EXERCISE GOAL
Please check every line of the listing for "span" and copy each line where it is found.

DATASET EXCERPT
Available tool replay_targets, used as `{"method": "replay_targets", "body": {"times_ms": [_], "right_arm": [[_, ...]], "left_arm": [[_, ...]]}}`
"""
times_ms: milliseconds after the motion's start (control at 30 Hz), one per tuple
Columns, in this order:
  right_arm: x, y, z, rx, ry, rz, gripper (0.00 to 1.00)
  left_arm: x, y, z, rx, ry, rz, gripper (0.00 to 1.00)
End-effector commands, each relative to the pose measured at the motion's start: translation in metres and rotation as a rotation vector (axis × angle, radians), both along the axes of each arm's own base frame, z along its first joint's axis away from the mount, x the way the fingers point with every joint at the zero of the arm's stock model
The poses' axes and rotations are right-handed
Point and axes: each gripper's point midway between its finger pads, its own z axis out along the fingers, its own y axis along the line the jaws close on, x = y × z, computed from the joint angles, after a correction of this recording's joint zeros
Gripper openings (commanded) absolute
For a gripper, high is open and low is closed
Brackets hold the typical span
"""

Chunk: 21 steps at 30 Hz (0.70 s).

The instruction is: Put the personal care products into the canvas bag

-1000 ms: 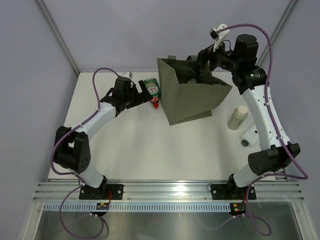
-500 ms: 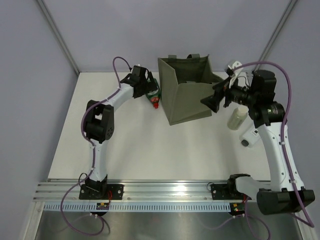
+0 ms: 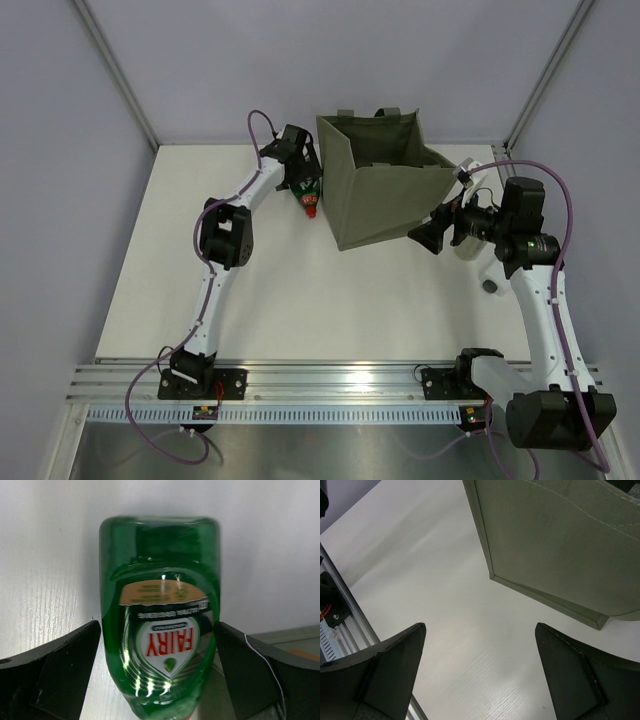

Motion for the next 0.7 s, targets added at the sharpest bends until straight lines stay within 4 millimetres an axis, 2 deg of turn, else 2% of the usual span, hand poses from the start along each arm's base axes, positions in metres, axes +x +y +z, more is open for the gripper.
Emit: {"method": "replay_targets", "body": {"times_ms": [0, 133, 367, 467, 567, 600, 633, 667], "right_arm": [[-0.003, 0.001, 0.016, 0.046, -0.059, 0.021, 1.00], [-0.006, 0.002, 0.014, 0.067, -0.052, 0.025, 0.99], [-0.011, 0.000, 0.016, 0.098, -0.052, 0.024, 1.00], [-0.014, -0.001, 0.018, 0.103, -0.060, 0.023, 0.99], [-0.019, -0.001, 0.019, 0.107, -0.067, 0.025, 1.00], [-0.021, 0.000, 0.019, 0.106, -0.065, 0.025, 0.99], [-0.021, -0.001, 0.020, 0.102, -0.070, 0.024, 1.00], [-0.025, -0.001, 0.020, 0.099, -0.062, 0.027, 0.99]], "left_arm": [[-0.010, -0.012, -0.008, 0.051, 0.036, -0.038, 0.99], [-0.028, -0.016, -0.025, 0.106, 0.106, -0.076, 0.99], [-0.060, 0.012, -0.050, 0.270, 0.221, -0.098, 0.95], [-0.068, 0.026, -0.053, 0.350, 0.239, -0.127, 0.85], [-0.074, 0.028, -0.052, 0.390, 0.246, -0.166, 0.72], [-0.076, 0.025, -0.052, 0.376, 0.251, -0.185, 0.66], [-0.077, 0.022, -0.048, 0.360, 0.247, -0.194, 0.50], [-0.079, 0.020, -0.047, 0.344, 0.245, -0.202, 0.42]]}}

RESULT FOR THIS EXERCISE
Brackets hold the typical span
Motion for the next 0.7 s, targets added at the sharpest bends until straight lines stay within 4 millimetres an axis, 2 deg of turn, else 2% of the usual span, hand poses from the start along each arm's base axes, positions in metres, axes +x +y +z, more is open for the gripper.

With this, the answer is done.